And B: complicating my adult awareness of my age (middle) and class (middle) in one of the great consumer hubs in the world were not-dissimilar feelings of otherness attached to my long-ago status as an eighth-grade girl whose parents refused to buy her a Vuarnet T-shirt.

They were too expensive, even back then, before they were fifty-five dollars, and my parents, hypocritical clotheshorses, were suspicious of every trend and fad I brought into our house as a request, a whine. I approached these negotiations with the calm of a gambler begging a bookie for a loan. How I needed this thing, this thing that would [End Page 74] bring me never-ending joy, and which would make my life whole and complete, forever stanching my desire for things. The ways in which it would fit into the it-shaped hole somewhere deep inside me, while elevating my social status by making other children jealous of me.

Swatch; Simple skateboard sneakers; in a particularly embarrassingly moment of brand-blindness: Coca-Cola clothing during the height of the divestment movement, just before apart-heid was abolished in South Africa; and T-shirts. So. Many. Fucking. T-shirts.

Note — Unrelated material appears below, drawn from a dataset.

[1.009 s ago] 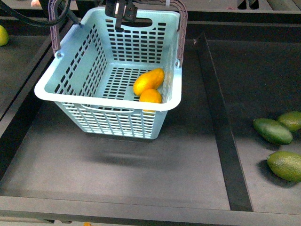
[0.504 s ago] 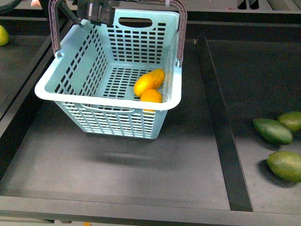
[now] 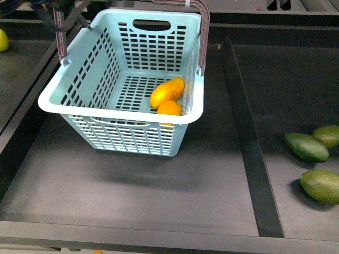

Before Instagram or Snapchat or whatever social media scourge is currently striking fear in the hearts of parents everywhere, you expressed yourself by wearing T-shirts approved by members of the in-group. While there was no formal dress code in my public junior high school in Iowa in 1989, there was the informal Midwesterner’s uniform: sneakers, jeans, T-shirt. In summer, sub shorts for jeans. Repeat.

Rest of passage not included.